(Problem to solve): If a line of the listing contains the string "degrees", return that line.

(Data provided):
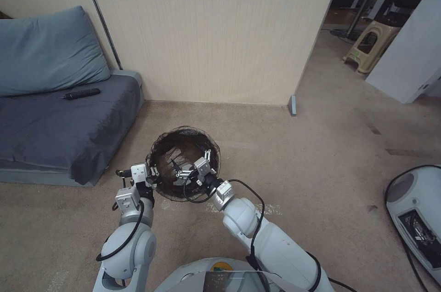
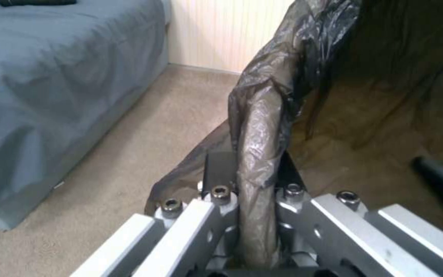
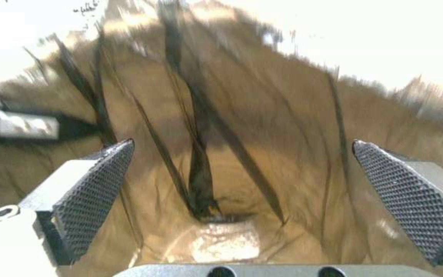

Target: Pick up the trash bin, then pick up the garbage from the floor and place it into the trash bin.

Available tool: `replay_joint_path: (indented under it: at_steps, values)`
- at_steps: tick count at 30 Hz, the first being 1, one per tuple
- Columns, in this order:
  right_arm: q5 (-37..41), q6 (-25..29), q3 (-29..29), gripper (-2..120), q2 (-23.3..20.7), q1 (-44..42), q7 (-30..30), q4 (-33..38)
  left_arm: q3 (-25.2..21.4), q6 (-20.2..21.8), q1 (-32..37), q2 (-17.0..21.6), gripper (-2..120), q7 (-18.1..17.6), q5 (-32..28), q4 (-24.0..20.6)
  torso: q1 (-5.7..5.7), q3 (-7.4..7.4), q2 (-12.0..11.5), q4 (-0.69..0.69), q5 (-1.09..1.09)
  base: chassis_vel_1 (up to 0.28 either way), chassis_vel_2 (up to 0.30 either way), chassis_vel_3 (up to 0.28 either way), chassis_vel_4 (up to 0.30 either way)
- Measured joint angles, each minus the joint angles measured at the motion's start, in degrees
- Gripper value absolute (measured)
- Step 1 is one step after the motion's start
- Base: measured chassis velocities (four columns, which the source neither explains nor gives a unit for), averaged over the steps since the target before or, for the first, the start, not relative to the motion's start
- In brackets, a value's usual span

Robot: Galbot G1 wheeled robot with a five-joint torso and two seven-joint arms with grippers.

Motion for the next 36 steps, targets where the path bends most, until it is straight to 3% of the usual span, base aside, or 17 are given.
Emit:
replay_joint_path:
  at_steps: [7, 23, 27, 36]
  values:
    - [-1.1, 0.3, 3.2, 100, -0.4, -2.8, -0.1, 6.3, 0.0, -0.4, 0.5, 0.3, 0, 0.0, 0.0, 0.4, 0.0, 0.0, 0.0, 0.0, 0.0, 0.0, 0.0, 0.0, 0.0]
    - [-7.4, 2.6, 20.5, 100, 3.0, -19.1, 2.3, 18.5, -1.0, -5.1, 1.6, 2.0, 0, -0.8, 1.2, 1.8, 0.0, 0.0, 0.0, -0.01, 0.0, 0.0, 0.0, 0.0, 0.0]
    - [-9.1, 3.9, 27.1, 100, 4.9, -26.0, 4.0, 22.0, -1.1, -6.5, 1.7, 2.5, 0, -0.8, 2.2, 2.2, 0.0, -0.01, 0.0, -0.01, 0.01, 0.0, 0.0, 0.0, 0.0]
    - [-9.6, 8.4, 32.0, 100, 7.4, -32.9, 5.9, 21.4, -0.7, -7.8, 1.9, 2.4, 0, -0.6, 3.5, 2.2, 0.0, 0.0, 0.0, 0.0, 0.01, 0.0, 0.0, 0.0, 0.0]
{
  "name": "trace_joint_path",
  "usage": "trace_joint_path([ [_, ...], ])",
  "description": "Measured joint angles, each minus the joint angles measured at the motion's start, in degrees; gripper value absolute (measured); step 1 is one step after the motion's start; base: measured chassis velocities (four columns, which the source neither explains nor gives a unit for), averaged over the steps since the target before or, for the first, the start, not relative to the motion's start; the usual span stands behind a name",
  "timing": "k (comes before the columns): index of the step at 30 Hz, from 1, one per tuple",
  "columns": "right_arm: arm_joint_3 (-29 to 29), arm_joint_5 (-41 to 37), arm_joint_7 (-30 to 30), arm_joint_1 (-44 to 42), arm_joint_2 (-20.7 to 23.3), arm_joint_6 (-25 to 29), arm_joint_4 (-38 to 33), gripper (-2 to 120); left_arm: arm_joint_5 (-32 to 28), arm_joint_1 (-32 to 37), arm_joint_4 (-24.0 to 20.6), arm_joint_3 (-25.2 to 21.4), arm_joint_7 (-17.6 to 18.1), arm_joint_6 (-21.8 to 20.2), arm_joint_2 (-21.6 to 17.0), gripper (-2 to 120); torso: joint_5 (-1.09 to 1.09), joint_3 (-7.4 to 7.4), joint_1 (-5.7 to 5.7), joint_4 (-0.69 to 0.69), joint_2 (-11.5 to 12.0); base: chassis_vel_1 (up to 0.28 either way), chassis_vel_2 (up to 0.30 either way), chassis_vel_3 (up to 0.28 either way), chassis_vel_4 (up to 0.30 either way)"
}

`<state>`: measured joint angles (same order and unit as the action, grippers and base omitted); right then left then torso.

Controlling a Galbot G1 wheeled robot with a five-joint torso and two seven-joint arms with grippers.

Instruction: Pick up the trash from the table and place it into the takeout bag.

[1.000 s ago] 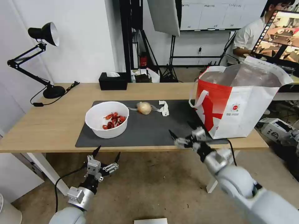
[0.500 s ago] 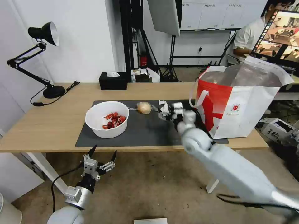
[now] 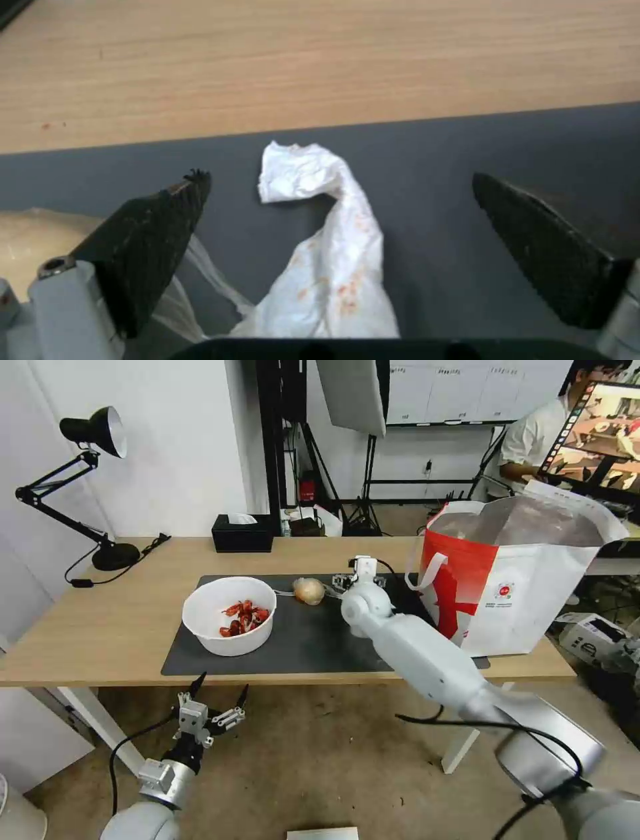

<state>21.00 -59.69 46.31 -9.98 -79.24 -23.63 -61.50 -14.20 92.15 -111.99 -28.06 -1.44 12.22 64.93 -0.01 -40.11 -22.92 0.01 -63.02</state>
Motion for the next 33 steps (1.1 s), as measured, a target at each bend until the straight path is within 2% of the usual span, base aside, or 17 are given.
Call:
trace_joint_path([
  [9,-0.68,1.36,-0.32,0.69,-1.76,-2.41,3.77,100,0.08,0.72,-0.57,-0.41,-0.01,0.09,0.56,100,0.01,0.00,0.00,-0.01,-0.01,0.000,0.000,0.000,0.000],
  [26,-3.20,0.19,-1.74,-2.00,-1.46,-2.67,4.12,100,0.22,0.71,-0.65,-0.27,-0.04,0.25,0.64,100,0.02,0.01,0.01,-0.02,-0.01,0.000,0.000,0.000,0.000],
  [28,-3.33,0.16,-1.96,-2.15,-1.46,-2.49,4.18,98,0.22,0.63,-0.50,-0.18,-0.05,0.27,0.64,100,0.02,0.01,0.01,-0.01,-0.01,0.000,0.000,0.000,0.000],
  [33,-3.62,0.17,-2.26,-2.45,-1.42,-2.07,4.28,82,0.14,0.39,-0.16,0.03,-0.05,0.62,0.63,100,0.01,0.02,0.02,0.00,-0.02,0.000,0.000,0.000,0.000],
])
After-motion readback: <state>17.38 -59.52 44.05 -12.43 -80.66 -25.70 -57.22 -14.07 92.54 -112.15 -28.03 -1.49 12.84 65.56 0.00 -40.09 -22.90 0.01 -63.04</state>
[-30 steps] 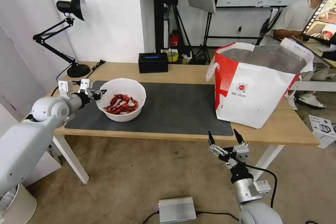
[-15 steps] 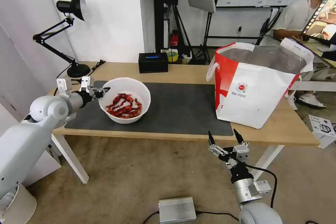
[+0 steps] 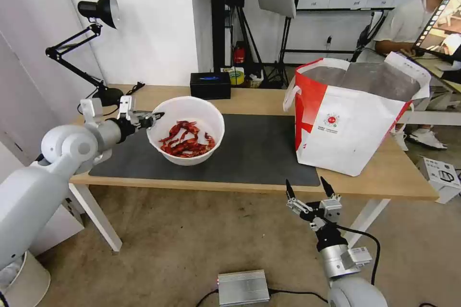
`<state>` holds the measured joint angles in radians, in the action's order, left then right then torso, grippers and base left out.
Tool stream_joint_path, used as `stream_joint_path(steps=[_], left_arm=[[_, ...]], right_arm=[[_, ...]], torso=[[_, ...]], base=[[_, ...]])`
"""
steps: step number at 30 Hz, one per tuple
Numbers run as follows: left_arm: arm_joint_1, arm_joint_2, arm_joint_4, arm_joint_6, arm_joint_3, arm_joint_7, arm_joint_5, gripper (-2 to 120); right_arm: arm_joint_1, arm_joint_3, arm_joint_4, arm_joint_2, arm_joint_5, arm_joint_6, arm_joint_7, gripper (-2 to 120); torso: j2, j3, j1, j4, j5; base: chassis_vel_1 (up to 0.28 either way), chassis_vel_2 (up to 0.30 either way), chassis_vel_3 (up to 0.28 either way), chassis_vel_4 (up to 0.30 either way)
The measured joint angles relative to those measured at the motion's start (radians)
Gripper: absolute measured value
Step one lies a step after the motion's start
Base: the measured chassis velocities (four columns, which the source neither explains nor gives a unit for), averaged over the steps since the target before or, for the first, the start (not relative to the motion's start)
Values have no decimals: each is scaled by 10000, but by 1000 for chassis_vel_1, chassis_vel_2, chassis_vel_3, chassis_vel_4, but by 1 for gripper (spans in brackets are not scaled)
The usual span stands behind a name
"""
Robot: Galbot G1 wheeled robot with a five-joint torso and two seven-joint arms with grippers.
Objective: Pick up the trash from the table and place it into the takeout bag.
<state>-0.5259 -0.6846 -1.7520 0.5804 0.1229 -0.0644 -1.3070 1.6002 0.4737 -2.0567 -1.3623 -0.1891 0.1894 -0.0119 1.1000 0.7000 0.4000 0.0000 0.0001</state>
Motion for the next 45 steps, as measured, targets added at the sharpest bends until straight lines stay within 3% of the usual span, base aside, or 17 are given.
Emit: stream_joint_path(steps=[3,6,14,23,32,35,45], left_arm=[[649,-48,-53,29,-457,-239,-455,0],[1920,-170,2,91,-1462,-602,-1329,0],[3569,-640,530,116,-3084,-912,-2225,0],[4897,-1924,1183,121,-3931,-1437,-2833,0],[6205,-2790,1843,132,-4825,-1438,-3032,0],[6736,-3381,2229,136,-5153,-1386,-3078,0],[7465,-4280,3003,140,-5752,-1167,-3165,0]], right_arm=[[0,0,0,0,0,1,0,100],[0,-1,0,0,0,0,-1,100],[0,0,0,0,0,0,-1,100],[1,0,0,0,0,0,-1,100],[0,0,0,0,0,0,-1,100],[0,0,0,0,0,0,-1,100],[0,0,0,0,0,0,0,100]], torso=[[0,0,-1,-2,1],[0,0,0,-3,1],[0,1,-1,1,0],[0,1,0,-1,1],[0,1,0,-1,1],[0,1,0,-3,2],[-1,0,0,-1,0]], base=[[0,0,0,0],[0,0,0,0],[0,0,0,0],[0,0,0,0],[0,0,0,0],[0,0,0,0],[0,0,0,0]])
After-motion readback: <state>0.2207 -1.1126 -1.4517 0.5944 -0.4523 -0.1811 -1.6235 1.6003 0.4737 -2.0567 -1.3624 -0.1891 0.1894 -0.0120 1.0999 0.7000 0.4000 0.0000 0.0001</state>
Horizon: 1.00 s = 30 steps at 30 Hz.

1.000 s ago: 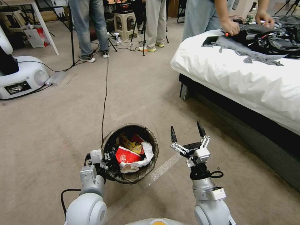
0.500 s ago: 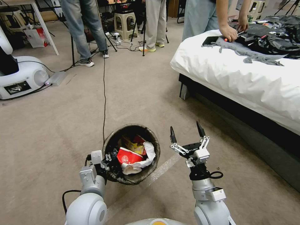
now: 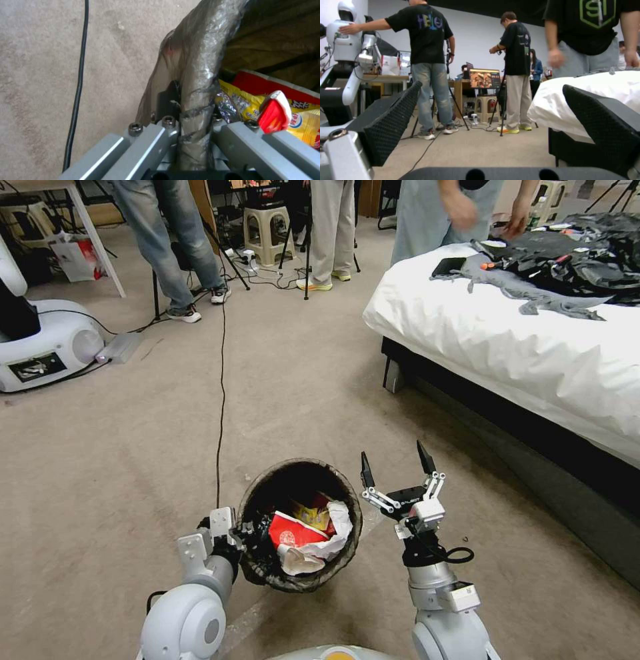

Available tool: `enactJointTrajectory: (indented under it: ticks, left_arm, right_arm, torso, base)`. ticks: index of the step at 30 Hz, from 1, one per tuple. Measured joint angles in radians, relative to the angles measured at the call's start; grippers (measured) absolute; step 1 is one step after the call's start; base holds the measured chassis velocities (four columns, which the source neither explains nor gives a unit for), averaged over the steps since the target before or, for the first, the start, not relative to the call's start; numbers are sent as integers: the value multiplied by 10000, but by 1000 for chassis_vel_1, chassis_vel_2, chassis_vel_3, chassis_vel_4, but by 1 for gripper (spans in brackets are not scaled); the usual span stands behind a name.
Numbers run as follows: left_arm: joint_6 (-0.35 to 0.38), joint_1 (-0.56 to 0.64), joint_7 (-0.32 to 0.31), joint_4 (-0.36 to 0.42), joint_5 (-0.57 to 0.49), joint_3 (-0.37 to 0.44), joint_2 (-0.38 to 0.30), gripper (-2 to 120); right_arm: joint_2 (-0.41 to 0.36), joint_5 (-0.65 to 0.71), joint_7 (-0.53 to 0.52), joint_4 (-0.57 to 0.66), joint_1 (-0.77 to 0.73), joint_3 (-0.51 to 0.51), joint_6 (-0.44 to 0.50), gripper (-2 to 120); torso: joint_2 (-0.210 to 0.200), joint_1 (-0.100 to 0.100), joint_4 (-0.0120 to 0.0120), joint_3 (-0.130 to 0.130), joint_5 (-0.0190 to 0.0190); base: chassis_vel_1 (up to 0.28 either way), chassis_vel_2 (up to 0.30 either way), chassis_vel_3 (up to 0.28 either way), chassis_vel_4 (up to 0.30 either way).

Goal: Pick up the trash bin, then pick up the garbage from the floor and place it into the trash bin.

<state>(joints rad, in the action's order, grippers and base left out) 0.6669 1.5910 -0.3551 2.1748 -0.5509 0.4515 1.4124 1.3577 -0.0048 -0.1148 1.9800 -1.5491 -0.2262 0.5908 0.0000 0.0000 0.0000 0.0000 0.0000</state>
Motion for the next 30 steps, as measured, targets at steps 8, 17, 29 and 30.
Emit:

(Result):
- Measured joint angles, each minus the joint angles measured at the motion's start, in degrees
  "description": "Measured joint angles, each minus the joint angles measured at the motion's start, in degrees; gripper value absolute (measured); step 1 is one step after the motion's start; base: measured chassis velocities (four columns, which the source neither explains nor gives a unit for), averaged over the steps since the target before or, for the first, the start, not relative to the motion's start; the usual span stands behind a name",

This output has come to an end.